El ocho es el numero de La Justicia, la ley de causa y efecto determina que toda acción genera un efecto al cual deberemos responder eventualmente. La idea de Justicia tiene que ver con reparar y volvernos seres responsables. Este arcano pone a prueba las lecciones que tuvieron lugar en los arcanos anteriores. Constituye un punto de inflexion, un balance, una prueba. El siete de espadas nos indicaba un mundo nuevo de ideas aunque el peligro era volver a caer en el dogmatismo. El ocho nos muestra por un lado que la excesiva racionalidad y por el otro la rigidez mental nos han hecho prisioneros. El pensamiento nos toma y nos ailsa, nos deja en un lugar oscuro del que es dificil salir sin ayuda. El siete de bastos planteaba un exceso de pasion. En el ocho nos encontramos con las consecuencias de esa pasion desmedida, sorpresas, situaciones inesperadas que no estan al alcance de nuestras expectativas. No supimos medir nuestros actos, nos dejamos llevar por un exceso de entusiasmo. El siete de copas nos hablaba de ilusion, ensueño. Salimos a la conquista de lo afectivo sin haber elaborado el pasado, sin habernos hecho cargo de nuestras proyecciones. En el ocho nos volvemos a encontrar solos, quizas no supimos amar, o nos enamoramos de una fanasia. Volvemos a repensar lo afectivo. El siete de oros nos habia puesto en el camino de la abundancia conquistada a base de esfuerzo y de conciencia. El ocho nos encuentra aún mas solidos en ese camino. Obtenemos lo que nos merecemos, todo cuanto hemos sembrado en el arcano anterior. Podemos seguir creciendo y generando reservas para eventuales inconvenientes.

El N° VII - actividad

Es el numero de El Carro, cuando llegamos a este arcano, la decision ya fue tomada previamente, la encrucijada quedo atras y ahora el carro avanza con toda su energia. El peligro que plantea es la temeridad y la soberbia. Las condiciones para llevar este carro a buen termino son la destreza y el equilibrio, si el conductor no puede dirigir su propio yo dificilmente pueda conducir el instrumento que lo lleva a su propio descubrimiento. El siete de espadas combina la acción, la autodeterminación y el mundo de la mente. Podemos estar ante una energia mas dispuesta a abrirse a ideas nuevas a diferencia de lo que veiamos en el cuatro de espadas.

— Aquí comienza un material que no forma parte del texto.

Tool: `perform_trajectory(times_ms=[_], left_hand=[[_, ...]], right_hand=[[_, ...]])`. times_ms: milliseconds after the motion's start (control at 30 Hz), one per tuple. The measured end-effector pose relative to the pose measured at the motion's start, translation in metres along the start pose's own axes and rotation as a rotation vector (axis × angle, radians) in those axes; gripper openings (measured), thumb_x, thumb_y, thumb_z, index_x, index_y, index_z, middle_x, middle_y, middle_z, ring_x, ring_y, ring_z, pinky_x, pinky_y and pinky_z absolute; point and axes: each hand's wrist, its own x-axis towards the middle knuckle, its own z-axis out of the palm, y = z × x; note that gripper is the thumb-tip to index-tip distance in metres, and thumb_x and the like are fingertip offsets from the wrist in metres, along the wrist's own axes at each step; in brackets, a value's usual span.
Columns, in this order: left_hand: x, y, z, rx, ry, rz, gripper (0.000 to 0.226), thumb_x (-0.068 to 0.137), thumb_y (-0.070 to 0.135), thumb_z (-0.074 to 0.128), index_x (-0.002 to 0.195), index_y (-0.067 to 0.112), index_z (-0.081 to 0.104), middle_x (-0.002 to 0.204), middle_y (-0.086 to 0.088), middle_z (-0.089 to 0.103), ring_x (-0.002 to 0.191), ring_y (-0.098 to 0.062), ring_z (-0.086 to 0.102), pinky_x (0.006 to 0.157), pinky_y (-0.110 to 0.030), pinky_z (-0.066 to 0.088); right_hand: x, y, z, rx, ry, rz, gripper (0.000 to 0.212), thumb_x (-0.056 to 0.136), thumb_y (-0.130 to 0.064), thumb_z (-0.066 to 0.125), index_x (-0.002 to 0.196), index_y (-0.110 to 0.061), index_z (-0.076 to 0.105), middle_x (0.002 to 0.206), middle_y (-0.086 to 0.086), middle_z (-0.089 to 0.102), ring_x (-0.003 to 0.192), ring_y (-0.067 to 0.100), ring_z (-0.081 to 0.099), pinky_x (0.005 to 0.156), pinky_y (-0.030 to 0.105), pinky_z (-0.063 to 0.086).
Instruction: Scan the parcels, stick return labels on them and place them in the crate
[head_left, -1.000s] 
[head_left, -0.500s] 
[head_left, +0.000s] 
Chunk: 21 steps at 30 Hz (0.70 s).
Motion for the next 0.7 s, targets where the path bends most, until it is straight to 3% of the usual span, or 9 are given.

En el seis nos tomamos el tiempo necesario para reflexionar y para decidir. El riesgo es volvernos agresivos verbalmente, volver a caer en la creencia de que nuestro camino es el único posible. El siete de bastos nos conecta con un exceso de energía, entusiasmo y pasion. El riesgo es dañar lo ya conseguido, volverse impacientes, desbordados. El siete de copas plantea una dispersión en la energía afectiva. En el seis volvimos al pasado, epocas en las que fuimos amados y amamos, nos hicimos conciente de nuestra necesidad de amar. Si nos volvimos dependientes de ese afecto, o nos colocamos en la postura del niño que demanda y reclama para si sin tener registro del otro, ahora en el siete hay confusión, ilusiones, autoengaño. No estamos capacidatos aun para amar profundamente. El chakra cardiaco sigue bloqueado. Seguimos sometidos al ego que exige afecto, es egoista, vive en la ficcion que se crea. En el siete de oros vemos el fruto del aprendizaje que planteaba el cinco, en ese tiempo la vida nos conecto con la carencia, luego volvimos a empezar, quizas necesitamos de la asistencia del otro, comprendimos lo que es sufrir necesidades y por lo tanto asistimos también nosotros a los demas. En el siete de oros con esta conciencia nos concentramos en nuestros recursos internos y los pusimos a trabajar, comprendemos que el dinero es energía, nos hacemos concientes del esfuerzo de hacernos cargo de los aspectos materiales de la vida. Sentamos las bases de la prosperidad.